### RECORDS SUPPLIED
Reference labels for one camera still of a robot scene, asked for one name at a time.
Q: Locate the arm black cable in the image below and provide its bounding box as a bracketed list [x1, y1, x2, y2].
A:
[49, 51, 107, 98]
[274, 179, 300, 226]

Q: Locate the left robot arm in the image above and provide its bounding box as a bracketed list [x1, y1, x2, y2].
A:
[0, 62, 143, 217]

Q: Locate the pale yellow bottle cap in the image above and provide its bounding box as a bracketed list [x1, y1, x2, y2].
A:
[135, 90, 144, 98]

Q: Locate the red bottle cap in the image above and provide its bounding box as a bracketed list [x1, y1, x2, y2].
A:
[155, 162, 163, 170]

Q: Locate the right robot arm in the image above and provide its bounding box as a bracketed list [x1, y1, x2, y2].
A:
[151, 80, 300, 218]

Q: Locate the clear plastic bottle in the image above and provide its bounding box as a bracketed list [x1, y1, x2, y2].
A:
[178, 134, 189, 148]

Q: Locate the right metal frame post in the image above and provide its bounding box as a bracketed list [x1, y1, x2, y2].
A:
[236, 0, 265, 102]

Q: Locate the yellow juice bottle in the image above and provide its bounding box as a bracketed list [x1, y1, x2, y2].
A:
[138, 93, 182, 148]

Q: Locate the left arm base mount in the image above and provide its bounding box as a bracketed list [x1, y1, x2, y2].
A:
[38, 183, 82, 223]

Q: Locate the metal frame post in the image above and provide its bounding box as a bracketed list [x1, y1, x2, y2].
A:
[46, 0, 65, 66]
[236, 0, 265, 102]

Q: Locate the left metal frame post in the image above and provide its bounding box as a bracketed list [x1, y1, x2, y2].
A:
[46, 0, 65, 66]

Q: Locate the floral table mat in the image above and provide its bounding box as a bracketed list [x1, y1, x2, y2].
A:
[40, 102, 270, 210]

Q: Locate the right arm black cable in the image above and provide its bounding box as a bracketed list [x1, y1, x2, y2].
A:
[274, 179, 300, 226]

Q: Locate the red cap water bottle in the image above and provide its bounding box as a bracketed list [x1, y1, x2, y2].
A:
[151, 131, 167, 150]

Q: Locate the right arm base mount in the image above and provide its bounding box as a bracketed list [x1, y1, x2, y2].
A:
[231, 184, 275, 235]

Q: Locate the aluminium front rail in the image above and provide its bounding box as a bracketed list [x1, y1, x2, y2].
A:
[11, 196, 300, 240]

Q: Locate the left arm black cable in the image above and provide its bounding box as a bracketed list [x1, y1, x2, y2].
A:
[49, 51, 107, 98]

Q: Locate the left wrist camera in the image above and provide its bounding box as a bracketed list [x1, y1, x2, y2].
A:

### EXERCISE DESCRIPTION
Your answer should be every line above that contains the word "metal".

### FINISHED TASK
Q: Locate the right metal frame post in the image above and provide its bounding box as a bracketed list [x1, y1, x2, y2].
Q: Locate the metal frame post in the image above and provide its bounding box as a bracketed list [x1, y1, x2, y2].
Q: Locate the left metal frame post in the image above and provide its bounding box as a bracketed list [x1, y1, x2, y2].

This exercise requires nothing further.